Purpose: To determine the effect of sporulation temperature on the heat resistance of C. botulinum type A spores.   

Methods: Spore crops of C. botulinum type A strains 62A and GiorgioA were produced at four different growth temperatures (20, 27, 37 and 41°C) using TPGY broth as the medium. Spore heat resistance was determined by thermal death time (TDT) studies of each spore crop using 105°C (for spores of 62A) and 100°C (for spores of GiorgioA). The D-values were calculated from the negative slope of the survivor curves.

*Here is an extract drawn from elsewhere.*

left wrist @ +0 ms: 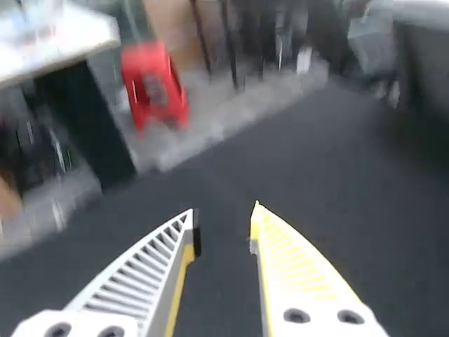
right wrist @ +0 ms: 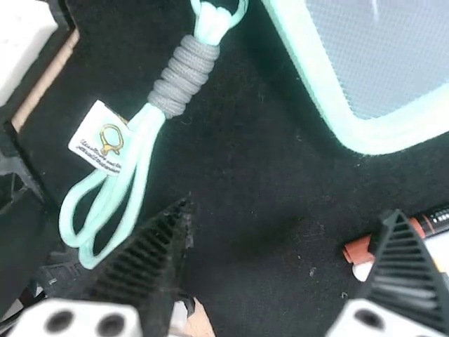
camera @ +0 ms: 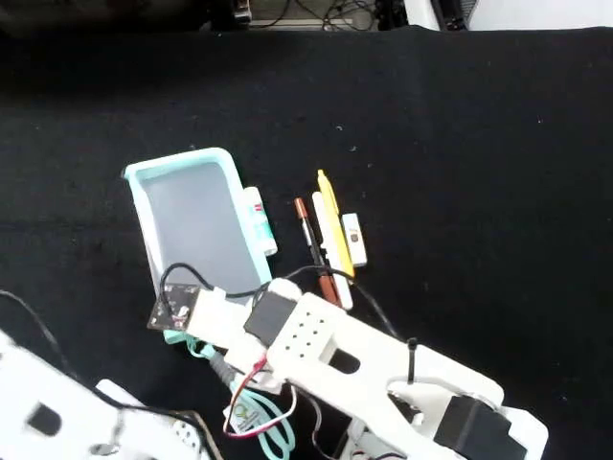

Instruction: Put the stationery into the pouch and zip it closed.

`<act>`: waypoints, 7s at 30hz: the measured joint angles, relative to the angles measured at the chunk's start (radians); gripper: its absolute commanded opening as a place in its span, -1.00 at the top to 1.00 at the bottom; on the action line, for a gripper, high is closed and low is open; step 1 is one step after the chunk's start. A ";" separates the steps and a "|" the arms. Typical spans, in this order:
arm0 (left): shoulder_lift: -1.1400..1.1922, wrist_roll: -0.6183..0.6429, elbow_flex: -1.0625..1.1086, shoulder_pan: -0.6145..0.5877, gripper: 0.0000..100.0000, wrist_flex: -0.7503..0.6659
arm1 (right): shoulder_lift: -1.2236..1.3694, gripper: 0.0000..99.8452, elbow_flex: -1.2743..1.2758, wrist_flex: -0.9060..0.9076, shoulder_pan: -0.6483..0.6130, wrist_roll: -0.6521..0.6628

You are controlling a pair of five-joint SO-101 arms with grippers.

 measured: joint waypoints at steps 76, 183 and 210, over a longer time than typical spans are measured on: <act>0.993 0.083 -0.408 -0.212 0.70 0.000 | 0.559 0.16 -0.419 0.193 -0.267 0.040; 0.996 0.318 -0.316 -0.614 0.70 -0.058 | 1.085 0.49 -1.138 0.428 -0.054 -0.091; 0.996 0.318 -0.316 -0.585 0.70 -0.058 | 1.054 0.50 -1.008 0.238 0.091 -0.089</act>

Results: The heat resistance of C. botulinum strain 62A spores was greatest when produced at 27°C and decreased for spores produced above or below 27°C (D105°C values for spores produced at 20°C, 1.64 min; 27°C, 4.00 min; 37°C, 3.68 min, and 41°C, 3.49 min; P < 0.05). Unlike 62A the heat resistance behavior of GiorgioA spores increased with sporulation temperature with spores formed at optimum growth temperatures of 37°C being the most resistant to temperature (D100°Cvalues for spores produced at 20°C, 3.47 min; 27°C, 4.03 min; and 37°C, 5.68 min; P < 0.05). Time to sporulation for GiorgioA was shorter and resulted in higher spore concentrations than for 62A at 20°C, 27°C and 37°C, and no spores of GiorgioA were produced at 41°C.

Significance: Sporulation temperature greatly affects the heat resistance of C. botulinum spores, and varies by strain. Knowledge of the effect of sporulation temperature on the heat resistance of C. botulinum spores is vital for the production of spores utilized in thermal inactivation studies.